About this task:
Below, find the line containing "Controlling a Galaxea"; from there to the final line, print every line exactly and skip the pictures.

Data extract:
>>>

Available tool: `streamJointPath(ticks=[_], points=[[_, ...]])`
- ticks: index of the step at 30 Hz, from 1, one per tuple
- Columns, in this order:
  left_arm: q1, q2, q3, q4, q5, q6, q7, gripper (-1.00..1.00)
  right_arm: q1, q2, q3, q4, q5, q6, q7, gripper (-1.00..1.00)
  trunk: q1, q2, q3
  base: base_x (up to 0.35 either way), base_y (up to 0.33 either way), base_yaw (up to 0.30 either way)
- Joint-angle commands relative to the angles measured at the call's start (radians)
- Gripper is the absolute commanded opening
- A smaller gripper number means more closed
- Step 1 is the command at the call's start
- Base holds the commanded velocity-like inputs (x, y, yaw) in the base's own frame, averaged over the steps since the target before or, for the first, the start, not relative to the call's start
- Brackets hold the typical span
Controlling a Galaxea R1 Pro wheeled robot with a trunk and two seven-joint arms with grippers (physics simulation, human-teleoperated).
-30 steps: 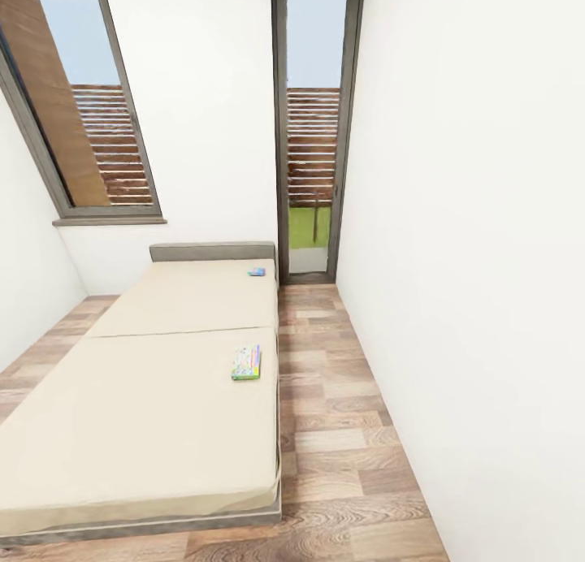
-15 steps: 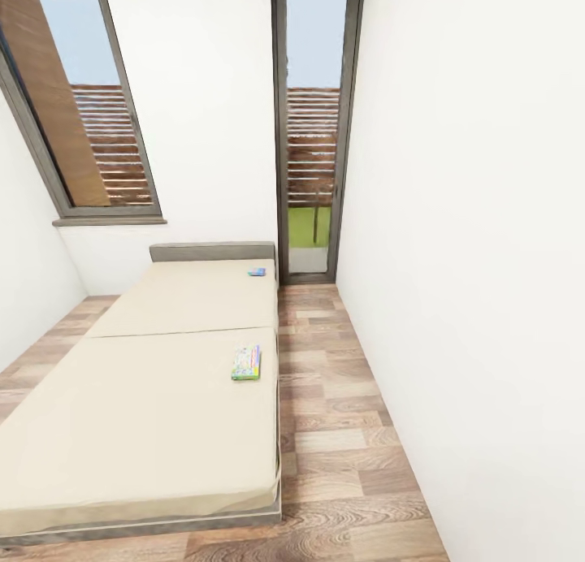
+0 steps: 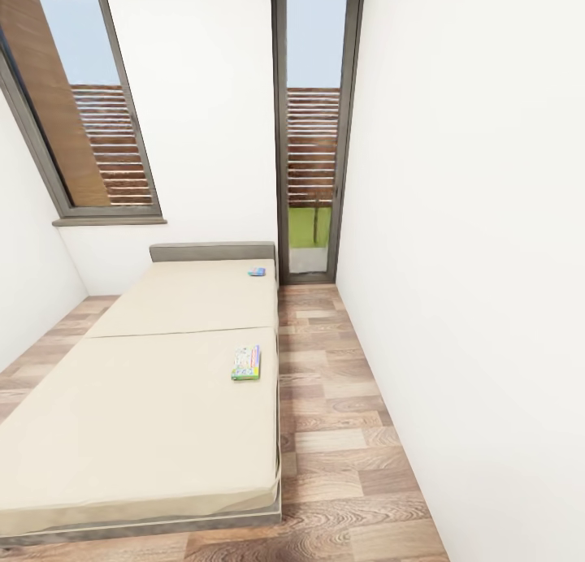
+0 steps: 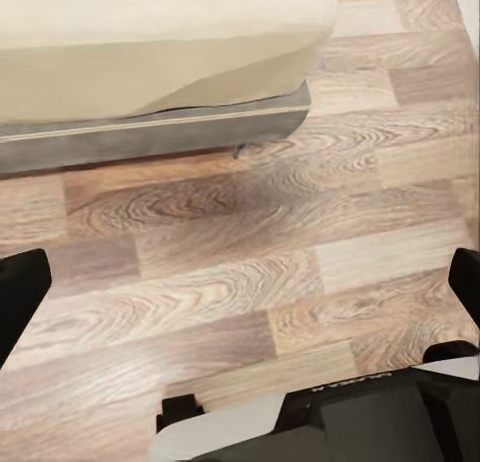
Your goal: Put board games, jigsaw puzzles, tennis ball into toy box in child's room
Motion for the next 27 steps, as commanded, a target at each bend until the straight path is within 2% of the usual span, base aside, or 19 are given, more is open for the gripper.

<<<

Answer to this problem:
Controlling a Galaxea R1 Pro wheeled robot with a trunk and two seven-joint arms with grippers (physics simulation, human-teleoperated).
-30 steps: 
-15 steps: 
+0 steps: 
+0 steps: 
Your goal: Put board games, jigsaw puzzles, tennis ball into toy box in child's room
Motion for the next 27 steps, as commanded, a target at each bend until the straight path is within 2% of the usual span, base aside, or 19 are given, more is open for the gripper.

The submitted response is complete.